Source records

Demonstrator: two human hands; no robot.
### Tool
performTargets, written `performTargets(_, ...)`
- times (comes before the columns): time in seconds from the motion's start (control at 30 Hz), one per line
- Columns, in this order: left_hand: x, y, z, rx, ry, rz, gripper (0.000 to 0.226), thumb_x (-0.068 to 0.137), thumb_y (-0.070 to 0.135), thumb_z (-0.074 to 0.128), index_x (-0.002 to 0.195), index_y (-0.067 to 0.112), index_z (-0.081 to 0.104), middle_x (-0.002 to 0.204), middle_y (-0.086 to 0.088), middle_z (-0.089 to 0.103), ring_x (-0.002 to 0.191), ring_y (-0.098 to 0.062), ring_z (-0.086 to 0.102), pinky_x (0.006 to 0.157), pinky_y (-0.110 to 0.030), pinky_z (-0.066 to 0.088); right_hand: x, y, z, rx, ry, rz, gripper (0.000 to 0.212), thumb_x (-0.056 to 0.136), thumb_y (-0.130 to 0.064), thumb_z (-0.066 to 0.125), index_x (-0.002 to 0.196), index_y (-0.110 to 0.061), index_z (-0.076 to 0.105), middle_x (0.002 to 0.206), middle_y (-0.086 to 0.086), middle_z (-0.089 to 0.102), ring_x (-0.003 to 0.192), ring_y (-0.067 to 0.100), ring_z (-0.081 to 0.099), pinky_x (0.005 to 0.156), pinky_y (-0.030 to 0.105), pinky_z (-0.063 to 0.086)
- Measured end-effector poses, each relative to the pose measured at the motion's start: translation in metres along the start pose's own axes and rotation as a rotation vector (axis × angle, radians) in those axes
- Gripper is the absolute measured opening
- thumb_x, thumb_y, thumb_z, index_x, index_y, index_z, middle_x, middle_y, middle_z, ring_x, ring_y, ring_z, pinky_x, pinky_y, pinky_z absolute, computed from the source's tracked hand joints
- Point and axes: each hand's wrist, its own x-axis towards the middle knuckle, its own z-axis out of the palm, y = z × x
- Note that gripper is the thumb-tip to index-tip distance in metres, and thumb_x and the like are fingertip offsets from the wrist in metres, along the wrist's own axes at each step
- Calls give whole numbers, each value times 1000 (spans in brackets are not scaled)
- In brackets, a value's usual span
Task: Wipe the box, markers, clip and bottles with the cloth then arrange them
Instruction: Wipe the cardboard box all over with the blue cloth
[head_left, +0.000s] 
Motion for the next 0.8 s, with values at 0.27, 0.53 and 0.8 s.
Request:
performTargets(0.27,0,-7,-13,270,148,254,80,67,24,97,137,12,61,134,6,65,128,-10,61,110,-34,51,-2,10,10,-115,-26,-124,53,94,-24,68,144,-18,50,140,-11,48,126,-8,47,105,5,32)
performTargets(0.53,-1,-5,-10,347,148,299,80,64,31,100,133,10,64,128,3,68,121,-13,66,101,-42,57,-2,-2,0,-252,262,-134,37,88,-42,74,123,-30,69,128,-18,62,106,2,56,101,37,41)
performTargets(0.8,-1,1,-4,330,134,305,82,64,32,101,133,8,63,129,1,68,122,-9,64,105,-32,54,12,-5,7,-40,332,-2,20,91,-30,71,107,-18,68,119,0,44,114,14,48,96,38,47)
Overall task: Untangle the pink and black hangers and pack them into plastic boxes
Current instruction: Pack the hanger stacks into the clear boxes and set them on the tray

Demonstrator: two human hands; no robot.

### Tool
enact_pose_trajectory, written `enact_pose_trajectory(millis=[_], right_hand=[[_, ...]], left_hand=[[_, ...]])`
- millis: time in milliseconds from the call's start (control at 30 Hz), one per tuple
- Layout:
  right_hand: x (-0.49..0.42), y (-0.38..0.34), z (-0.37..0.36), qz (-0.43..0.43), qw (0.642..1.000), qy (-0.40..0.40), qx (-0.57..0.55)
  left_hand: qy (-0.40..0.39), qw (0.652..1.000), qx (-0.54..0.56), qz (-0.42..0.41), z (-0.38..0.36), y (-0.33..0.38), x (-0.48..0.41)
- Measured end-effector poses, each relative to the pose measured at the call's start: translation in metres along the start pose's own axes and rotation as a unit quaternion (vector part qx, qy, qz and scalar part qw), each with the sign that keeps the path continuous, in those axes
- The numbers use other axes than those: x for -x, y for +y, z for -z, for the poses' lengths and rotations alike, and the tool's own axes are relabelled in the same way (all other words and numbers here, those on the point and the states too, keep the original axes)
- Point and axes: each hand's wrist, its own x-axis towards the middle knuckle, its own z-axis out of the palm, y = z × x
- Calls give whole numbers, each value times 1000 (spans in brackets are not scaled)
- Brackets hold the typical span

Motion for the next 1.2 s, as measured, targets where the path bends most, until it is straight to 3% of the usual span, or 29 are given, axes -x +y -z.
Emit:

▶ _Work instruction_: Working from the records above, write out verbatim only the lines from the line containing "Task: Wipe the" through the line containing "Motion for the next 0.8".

▶ _Answer section_:
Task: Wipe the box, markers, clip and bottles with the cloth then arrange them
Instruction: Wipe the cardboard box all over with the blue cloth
[head_left, +0.000s] 
Motion for the next 0.8 s, with values at 0.27, 0.53 and 0.8 s.

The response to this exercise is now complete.